A look at subscale/total correlations in the null model
### this is just the code that creates the "copy to clipboard" function in the code blocks
htmltools::tagList(
xaringanExtra::use_clipboard(
button_text = "<i class=\"fa fa-clone fa-2x\" style=\"color: #301e64\"></i>",
success_text = "<i class=\"fa fa-check fa-2x\" style=\"color: #90BE6D\"></i>",
error_text = "<i class=\"fa fa-times fa-2x\" style=\"color: #F94144\"></i>"
),
rmarkdown::html_dependency_font_awesome()
)
This came about from some work I am doing with colleagues looking at Authenticity Scale (AS; Wood et al., -Wood et al. (2008)). The AS has twelve items and a nicely balanced set of three subscales of four items each. The subscales are named Self-Alienation (SA), Accepting External Influence (AEI) and Authentic Living (AL). I was doing what I have always done before and looking at the simple correlations between the subscales and between them and the total score. As it happened a low correlation between one subscale and the other two took me back to something that has been in my mind a lot this year: when is a correlation structure that is not simply unidimensional/unifactorial, perhaps even fairly cleanly of two factors such that we shouldn’t report total scores but only the subscale (factor) scores?
That’s for another day and another blog post or several but I found myself aware that in a true null model in which correlations between the items of a measure are purely random, the correlations between subscale scores and the total score must be higher than zero as there is shared variance between the subscale score and the total score. That got me pondering why tradition has it (and like a slave, I have always followed it) that for subscale/total correlations we report the raw correlation but when looking item/total correlations we report “corrected” item/total correlations (CITCs), i.e. the correlation between the scores on the item and the scores on the whole scale corrected: with that item’s scores omitted.
If the items scores are Gaussian and uncorrelated and all have equal variance then it’s not rocket science to work out that the asymptotic Pearson correlation (i.e. the correlation as the sample size tends to \(\infty\)) between the subscale score and the total score will be:
\[ \sqrt{\frac{k_{subscale}}{k_{total}}} \]

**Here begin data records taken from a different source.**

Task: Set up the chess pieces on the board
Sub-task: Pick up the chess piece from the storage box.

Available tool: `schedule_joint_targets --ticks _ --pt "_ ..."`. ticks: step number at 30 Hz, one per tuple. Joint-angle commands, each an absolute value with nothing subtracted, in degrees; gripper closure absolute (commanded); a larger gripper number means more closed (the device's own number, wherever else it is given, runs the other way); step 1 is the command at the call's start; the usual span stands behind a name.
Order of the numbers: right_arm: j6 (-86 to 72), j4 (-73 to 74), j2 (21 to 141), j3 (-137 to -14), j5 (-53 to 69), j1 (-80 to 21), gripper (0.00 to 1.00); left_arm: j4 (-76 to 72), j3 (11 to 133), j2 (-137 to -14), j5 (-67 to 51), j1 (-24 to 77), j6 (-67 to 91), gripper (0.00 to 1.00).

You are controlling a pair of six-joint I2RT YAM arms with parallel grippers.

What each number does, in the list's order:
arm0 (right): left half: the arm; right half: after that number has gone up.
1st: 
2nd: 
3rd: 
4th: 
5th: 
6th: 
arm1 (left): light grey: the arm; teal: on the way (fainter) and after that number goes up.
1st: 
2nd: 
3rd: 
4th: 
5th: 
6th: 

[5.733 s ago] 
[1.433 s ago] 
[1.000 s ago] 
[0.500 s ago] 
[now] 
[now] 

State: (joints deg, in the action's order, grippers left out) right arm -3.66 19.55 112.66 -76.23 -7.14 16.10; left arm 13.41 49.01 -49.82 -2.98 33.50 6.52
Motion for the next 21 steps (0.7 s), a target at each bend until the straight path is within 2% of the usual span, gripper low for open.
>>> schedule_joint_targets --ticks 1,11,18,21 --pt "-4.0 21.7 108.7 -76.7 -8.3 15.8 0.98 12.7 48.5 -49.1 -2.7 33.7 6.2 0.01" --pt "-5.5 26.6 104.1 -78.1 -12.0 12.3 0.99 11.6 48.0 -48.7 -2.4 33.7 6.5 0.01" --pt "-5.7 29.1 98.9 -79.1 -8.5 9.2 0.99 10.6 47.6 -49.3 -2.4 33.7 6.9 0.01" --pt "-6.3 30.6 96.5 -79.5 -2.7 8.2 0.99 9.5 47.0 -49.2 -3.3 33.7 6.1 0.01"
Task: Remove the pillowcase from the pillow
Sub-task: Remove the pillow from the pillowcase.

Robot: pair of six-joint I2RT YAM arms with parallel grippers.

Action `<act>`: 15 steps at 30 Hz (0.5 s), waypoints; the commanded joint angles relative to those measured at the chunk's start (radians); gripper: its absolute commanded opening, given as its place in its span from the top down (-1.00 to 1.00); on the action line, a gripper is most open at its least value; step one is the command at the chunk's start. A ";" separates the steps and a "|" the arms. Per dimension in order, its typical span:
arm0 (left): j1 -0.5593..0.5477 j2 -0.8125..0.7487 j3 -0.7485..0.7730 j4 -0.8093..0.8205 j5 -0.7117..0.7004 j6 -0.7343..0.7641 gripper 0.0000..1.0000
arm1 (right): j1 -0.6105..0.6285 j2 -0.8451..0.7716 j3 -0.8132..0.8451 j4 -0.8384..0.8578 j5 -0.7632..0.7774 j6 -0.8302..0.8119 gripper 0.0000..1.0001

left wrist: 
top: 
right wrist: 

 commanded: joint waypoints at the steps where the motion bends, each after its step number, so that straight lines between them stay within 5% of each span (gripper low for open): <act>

Where \(k_{subscale}\) is the number of items in the subscale and \(k_{total}\) is the number of items in the entire measure. (Quick reductio ad absurdum checking: if \(k_{subscale}\) is zero then the correlation will be zero and if \(k_{subscale}\) is the same as \(k_{total}\)) then the correlation is one.)
So for the AS with four items per subscale the asymptotic correlation would be \(\sqrt{\frac{4}{12}}\), i.e. sqrt(1/3) = 0.577 (to 3 d.p.) were there no systematic covariance across the items.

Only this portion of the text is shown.